**Brief**
Copy the records below verbatim, from the first line through the line containing "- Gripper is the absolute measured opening", inclusive, and output nothing else.

....

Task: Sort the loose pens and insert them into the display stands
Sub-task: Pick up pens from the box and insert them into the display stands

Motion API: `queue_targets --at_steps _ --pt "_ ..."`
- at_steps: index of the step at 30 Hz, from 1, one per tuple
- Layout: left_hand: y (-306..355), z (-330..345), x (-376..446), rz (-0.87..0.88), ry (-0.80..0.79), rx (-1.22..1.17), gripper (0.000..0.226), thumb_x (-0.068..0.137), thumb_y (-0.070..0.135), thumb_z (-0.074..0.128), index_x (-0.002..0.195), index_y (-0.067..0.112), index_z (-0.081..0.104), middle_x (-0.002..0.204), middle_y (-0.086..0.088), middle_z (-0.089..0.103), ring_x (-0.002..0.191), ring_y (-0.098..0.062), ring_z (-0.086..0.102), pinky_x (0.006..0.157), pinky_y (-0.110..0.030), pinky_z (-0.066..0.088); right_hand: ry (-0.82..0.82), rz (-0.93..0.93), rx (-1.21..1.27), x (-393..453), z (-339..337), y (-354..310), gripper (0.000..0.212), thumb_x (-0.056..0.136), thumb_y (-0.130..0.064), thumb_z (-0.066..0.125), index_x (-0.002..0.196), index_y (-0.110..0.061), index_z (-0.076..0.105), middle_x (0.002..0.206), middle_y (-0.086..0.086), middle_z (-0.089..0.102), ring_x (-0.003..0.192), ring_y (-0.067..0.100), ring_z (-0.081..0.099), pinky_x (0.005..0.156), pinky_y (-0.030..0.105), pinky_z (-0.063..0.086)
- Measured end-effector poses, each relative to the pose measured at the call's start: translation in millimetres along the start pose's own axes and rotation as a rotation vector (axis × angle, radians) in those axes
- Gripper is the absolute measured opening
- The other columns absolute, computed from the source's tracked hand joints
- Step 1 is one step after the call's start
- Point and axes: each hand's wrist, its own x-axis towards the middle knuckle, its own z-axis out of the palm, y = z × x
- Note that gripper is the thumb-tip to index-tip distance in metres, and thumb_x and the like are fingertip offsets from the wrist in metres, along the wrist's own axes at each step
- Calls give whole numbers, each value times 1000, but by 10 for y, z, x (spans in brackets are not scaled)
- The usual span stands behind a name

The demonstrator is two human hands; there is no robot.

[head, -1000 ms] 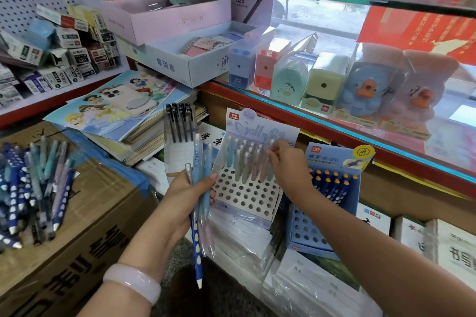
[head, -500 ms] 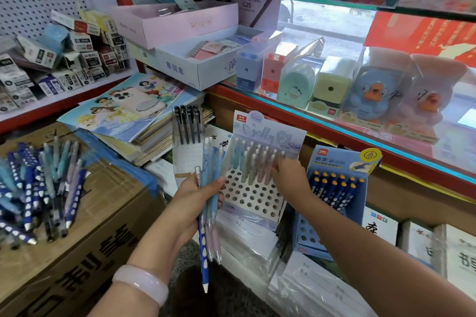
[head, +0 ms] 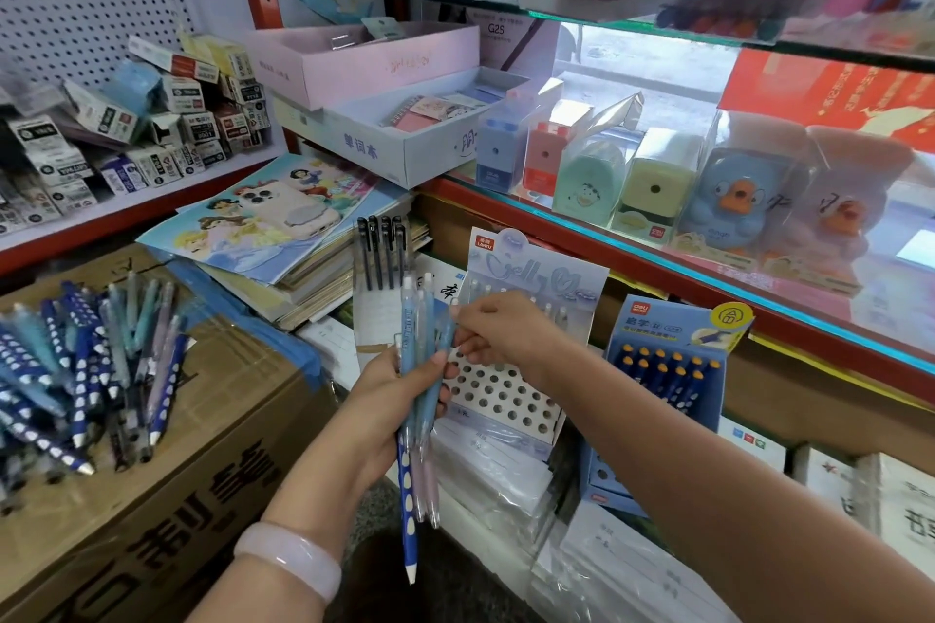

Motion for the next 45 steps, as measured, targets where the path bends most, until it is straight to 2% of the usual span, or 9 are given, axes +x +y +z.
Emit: queue_targets --at_steps 5,9,13,15,18,22,28,32,45 --pt "-16 -46 4 -4 -15 20 6 90 6 55 96 6 55 68 -5 64 51 -11 57 46 -20 50 -32 69 49 53 33 -38 17 89 -22 62 88 -5 63 76 6 64 62 11 59 55 17 49" --pt "-40 -93 37 -16 -13 -4 12 91 9 54 100 3 55 68 -7 61 50 -12 56 46 -20 50 6 38 61 79 47 -110 13 90 -16 61 83 -5 62 73 5 62 60 9 58 49 12 47" --pt "-47 -224 108 -15 94 -52 8 92 11 52 97 5 56 65 -6 59 53 -14 54 46 -21 49 243 -102 83 237 -128 -226 13 92 -18 56 91 -8 65 84 6 64 76 13 62 78 26 57" --pt "-49 -252 133 5 145 -64 6 93 8 51 89 8 55 62 -5 58 55 -15 51 46 -20 48 390 -203 -58 343 -251 -217 11 92 -22 56 93 -14 62 86 3 66 81 13 65 79 29 56" --pt "-53 -244 169 32 162 -71 9 93 7 50 86 9 54 58 -3 57 55 -15 49 44 -20 46 489 -323 -257 439 -355 -139 5 92 -22 57 95 -19 54 87 -3 64 81 8 64 73 21 53" --pt "-56 -258 223 43 175 -53 9 93 8 50 86 9 54 62 -5 56 55 -15 48 44 -20 45 479 -367 -487 546 -366 -7 8 93 -20 56 96 -23 49 85 -6 61 78 7 59 69 16 47" --pt "-42 -243 261 37 167 -37 10 93 9 50 84 8 54 65 -7 54 57 -17 48 54 -26 45 404 -340 -642 689 -268 170 6 93 -25 55 95 -23 51 98 0 69 87 14 64 81 33 55" --pt "-57 -241 288 24 179 -19 10 92 11 52 83 7 56 65 -8 55 58 -18 50 60 -31 45 436 -336 -692 731 -228 240 7 92 -29 56 92 -27 49 95 -2 67 85 13 63 77 30 52" --pt "-67 -249 270 22 174 -16 5 91 11 53 92 8 56 70 -7 58 59 -16 52 58 -28 47 429 -303 -778 756 -201 293 13 92 -32 56 101 -22 58 99 1 66 88 16 61 79 34 53"
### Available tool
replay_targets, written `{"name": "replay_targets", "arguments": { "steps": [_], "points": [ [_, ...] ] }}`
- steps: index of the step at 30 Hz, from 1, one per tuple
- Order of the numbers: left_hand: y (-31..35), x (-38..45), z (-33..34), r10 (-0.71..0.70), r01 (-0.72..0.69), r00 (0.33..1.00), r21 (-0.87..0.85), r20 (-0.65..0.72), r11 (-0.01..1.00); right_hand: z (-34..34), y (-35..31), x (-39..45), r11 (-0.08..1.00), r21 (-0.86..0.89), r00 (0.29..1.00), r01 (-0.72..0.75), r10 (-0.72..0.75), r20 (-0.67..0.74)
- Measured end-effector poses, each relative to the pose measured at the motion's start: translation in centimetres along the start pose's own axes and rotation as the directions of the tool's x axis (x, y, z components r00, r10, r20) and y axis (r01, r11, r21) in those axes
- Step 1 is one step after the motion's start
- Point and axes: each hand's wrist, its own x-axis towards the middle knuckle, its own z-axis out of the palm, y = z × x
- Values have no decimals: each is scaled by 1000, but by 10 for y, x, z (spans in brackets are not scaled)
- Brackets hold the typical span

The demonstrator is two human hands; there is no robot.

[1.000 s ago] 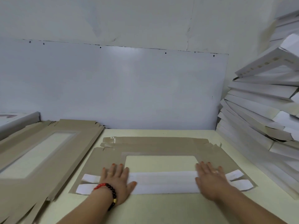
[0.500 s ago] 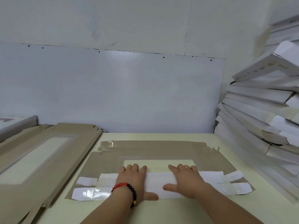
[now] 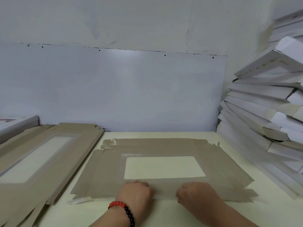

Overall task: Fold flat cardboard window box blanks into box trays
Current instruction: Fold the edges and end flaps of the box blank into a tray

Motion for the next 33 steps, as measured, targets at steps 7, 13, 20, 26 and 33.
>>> {"name": "replay_targets", "arguments": {
  "steps": [7, 13, 20, 26, 33],
  "points": [
    [20, -40, 21, 88, -109, 974, -92, -208, 990, 26, -23, -28, 991, 117, 986, 71, -51, -161],
    [38, -23, 14, 119, -143, 975, -121, -186, 982, 24, -46, -11, 996, 89, 991, 20, -8, -131],
    [-25, -32, 20, -142, 120, 987, -224, -82, 967, -2, 18, -19, 969, 163, 978, -188, 169, 122],
    [-81, -48, 18, -257, 254, 966, -200, 14, 946, 5, 64, -31, 929, 111, 909, -354, 314, 273],
    [-37, -9, 16, -285, 295, 955, -149, 87, 944, 10, 14, 15, 946, 54, 892, -319, 281, 354]
  ]
}}
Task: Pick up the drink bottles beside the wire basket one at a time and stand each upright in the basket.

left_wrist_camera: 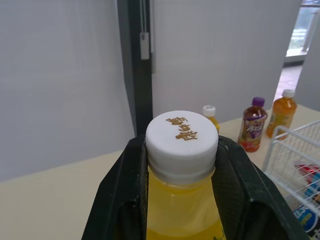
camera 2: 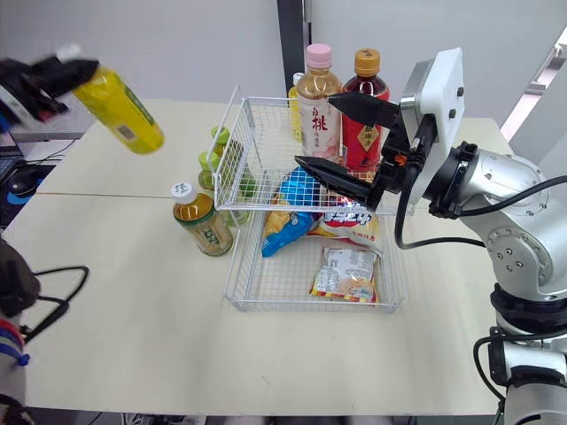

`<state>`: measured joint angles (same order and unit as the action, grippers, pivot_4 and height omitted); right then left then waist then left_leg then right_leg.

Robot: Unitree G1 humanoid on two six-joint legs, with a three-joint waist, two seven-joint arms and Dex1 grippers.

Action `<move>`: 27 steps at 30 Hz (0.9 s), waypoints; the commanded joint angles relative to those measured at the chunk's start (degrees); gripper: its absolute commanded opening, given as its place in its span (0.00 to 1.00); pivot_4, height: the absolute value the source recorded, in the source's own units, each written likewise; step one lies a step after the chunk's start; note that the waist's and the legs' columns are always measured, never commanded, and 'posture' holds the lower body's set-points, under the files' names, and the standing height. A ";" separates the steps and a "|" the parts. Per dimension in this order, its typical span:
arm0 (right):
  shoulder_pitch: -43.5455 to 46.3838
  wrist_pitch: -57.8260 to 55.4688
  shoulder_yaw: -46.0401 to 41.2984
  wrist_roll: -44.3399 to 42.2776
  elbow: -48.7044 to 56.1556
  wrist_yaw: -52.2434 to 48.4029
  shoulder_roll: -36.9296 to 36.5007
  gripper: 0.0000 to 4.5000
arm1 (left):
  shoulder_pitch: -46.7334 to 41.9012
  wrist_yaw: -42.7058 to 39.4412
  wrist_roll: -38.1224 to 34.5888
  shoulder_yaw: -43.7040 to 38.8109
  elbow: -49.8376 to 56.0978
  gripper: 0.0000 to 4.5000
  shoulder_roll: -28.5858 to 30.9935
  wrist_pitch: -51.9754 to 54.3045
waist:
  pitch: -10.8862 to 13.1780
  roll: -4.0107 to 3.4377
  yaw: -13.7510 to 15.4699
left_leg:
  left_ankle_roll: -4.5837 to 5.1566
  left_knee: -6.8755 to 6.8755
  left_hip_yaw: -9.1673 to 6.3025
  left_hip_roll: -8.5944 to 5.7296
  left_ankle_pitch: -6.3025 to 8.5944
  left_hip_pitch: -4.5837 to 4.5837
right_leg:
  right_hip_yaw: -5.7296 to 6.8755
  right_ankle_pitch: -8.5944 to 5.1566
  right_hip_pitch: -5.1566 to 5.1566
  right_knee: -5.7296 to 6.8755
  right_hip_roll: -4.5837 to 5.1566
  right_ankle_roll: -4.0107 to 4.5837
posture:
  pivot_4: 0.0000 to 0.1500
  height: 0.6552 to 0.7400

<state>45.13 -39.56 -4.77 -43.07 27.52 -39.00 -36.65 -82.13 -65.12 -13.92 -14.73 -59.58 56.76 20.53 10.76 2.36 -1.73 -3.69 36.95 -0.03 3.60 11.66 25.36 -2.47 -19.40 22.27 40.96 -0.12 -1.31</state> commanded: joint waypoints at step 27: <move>0.86 2.94 -4.47 -1.23 5.65 5.38 0.98 1.00 | -18.75 -10.35 -0.21 8.20 2.95 0.30 -17.37 10.87 | 0.14 -0.17 -0.15 | -0.01 0.03 0.05 0.01 -0.01 0.01 | -0.08 0.00 0.08 0.11 0.00 0.00 | 1.00 1.00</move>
<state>45.71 -36.82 -7.56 -43.59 31.43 -34.59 -35.08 -99.18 -75.61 -13.41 -5.61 -58.98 39.11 33.07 10.90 2.19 -1.88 -3.70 36.98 0.04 3.60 11.65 25.37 -2.57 -19.40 22.35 41.08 -0.12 -1.31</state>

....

**Task result**
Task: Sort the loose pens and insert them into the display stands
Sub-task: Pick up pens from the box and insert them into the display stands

Motion API: `queue_targets --at_steps _ --pt "_ ..."`
- at_steps: index of the step at 30 Hz, from 1, one per tuple
- Layout: left_hand: y (-306..355), z (-330..345), x (-376..446), rz (-0.87..0.88), ry (-0.80..0.79), rx (-1.22..1.17), gripper (0.000..0.226), thumb_x (-0.068..0.137), thumb_y (-0.070..0.135), thumb_z (-0.074..0.128), index_x (-0.002..0.195), index_y (-0.067..0.112), index_z (-0.081..0.104), middle_x (-0.002..0.204), middle_y (-0.086..0.088), middle_z (-0.089..0.103), ring_x (-0.002..0.191), ring_y (-0.098..0.062), ring_z (-0.086..0.102), pinky_x (0.006..0.157), pinky_y (-0.110..0.030), pinky_z (-0.066..0.088); right_hand: ry (-0.82..0.82), rz (-0.93..0.93), rx (-1.21..1.27), x (-393..453), z (-339..337), y (-354..310), gripper (0.000..0.212), thumb_x (-0.056..0.136), thumb_y (-0.130..0.064), thumb_z (-0.066..0.125), index_x (-0.002..0.196), index_y (-0.110..0.061), index_z (-0.076..0.105), middle_x (0.002..0.206), middle_y (-0.086..0.086), middle_z (-0.089..0.102), ring_x (-0.003..0.192), ring_y (-0.067..0.100), ring_z (-0.081..0.099), pinky_x (0.005..0.156), pinky_y (-0.030..0.105), pinky_z (-0.063..0.086)
- Measured end-effector poses, each relative to the pose measured at the call's start: translation in millimetres along the start pose's own axes and rotation as a rotation vector (axis × angle, radians) in those axes
- Gripper is the absolute measured opening

The exercise contains no remaining tasks.